▶ [EXERCISE]: Below are lines of data, and only some are wanted. Please repeat exactly those from the line that has "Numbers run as" through the line that has "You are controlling".

▶ [SOURCE MATERIAL]:
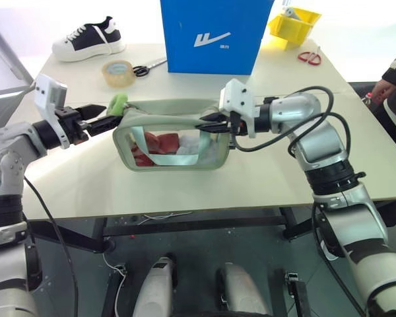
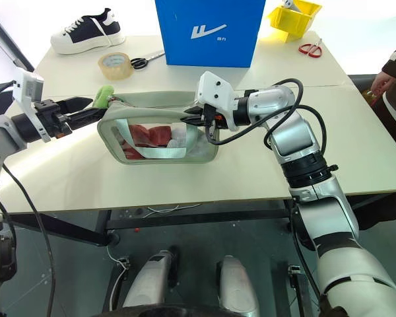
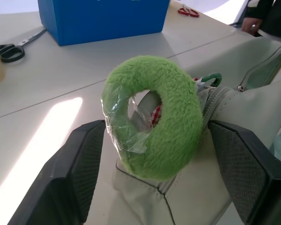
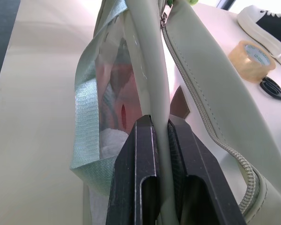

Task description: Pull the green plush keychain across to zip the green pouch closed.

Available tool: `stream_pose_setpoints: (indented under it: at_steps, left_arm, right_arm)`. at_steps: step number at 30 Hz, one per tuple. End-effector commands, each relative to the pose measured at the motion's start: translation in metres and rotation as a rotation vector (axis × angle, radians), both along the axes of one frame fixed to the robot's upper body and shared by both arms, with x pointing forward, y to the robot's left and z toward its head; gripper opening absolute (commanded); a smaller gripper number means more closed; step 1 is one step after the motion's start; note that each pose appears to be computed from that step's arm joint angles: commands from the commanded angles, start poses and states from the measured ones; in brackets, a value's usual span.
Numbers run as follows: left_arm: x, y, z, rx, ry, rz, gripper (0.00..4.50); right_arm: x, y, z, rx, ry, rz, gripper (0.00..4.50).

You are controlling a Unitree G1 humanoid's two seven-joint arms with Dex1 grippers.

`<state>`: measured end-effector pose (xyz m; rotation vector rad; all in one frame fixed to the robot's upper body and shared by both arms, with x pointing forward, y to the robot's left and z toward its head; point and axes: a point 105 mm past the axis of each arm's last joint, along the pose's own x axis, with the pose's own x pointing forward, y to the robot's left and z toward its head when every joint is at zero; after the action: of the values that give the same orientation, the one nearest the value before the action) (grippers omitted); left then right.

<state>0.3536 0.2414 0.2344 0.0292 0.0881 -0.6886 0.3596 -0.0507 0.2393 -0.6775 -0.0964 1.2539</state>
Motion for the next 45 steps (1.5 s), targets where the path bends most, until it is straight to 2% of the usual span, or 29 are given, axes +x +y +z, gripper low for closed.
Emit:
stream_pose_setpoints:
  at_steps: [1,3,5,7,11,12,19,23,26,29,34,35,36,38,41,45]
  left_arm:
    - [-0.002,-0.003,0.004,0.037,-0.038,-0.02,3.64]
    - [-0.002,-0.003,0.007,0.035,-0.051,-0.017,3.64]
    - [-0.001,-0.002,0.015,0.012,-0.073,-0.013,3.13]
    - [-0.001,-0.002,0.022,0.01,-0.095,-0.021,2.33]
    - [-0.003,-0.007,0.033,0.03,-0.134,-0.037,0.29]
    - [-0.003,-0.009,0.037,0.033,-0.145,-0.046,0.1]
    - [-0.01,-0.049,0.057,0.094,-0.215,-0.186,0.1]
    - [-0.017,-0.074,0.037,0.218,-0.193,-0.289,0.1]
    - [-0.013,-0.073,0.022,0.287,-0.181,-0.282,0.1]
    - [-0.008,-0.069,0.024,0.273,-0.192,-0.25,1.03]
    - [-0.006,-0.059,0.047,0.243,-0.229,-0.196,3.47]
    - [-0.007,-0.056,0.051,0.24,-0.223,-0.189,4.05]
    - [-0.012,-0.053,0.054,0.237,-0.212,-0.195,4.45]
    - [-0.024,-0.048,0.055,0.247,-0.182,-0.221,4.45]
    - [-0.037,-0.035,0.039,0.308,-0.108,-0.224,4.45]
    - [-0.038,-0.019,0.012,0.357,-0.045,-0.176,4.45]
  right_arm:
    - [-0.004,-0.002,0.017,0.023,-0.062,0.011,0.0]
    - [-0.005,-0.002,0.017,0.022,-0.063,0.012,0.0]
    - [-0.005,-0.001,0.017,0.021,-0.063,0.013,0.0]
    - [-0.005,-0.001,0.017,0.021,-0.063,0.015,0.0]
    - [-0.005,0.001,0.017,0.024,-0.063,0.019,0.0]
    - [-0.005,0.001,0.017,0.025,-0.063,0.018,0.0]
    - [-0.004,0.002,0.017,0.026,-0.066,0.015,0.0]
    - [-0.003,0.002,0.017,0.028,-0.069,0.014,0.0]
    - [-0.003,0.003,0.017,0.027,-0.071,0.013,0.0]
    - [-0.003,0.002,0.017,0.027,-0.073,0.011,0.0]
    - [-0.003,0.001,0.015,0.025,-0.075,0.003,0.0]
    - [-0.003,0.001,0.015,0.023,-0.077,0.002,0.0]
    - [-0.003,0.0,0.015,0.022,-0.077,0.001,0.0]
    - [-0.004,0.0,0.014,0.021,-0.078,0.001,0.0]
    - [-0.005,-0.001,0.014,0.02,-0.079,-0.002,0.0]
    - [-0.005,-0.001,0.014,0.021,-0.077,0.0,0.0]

▶ [EXERCISE OUTPUT]:
Numbers run as follows: left_arm: x, y, z, rx, ry, rz, gripper (0.00..4.50); right_arm: x, y, z, rx, ry, rz, gripper (0.00..4.50).

You are controlling a Unitree G1 humanoid's two seven-joint arms with Dex1 grippers.

The answer, as written, is complete.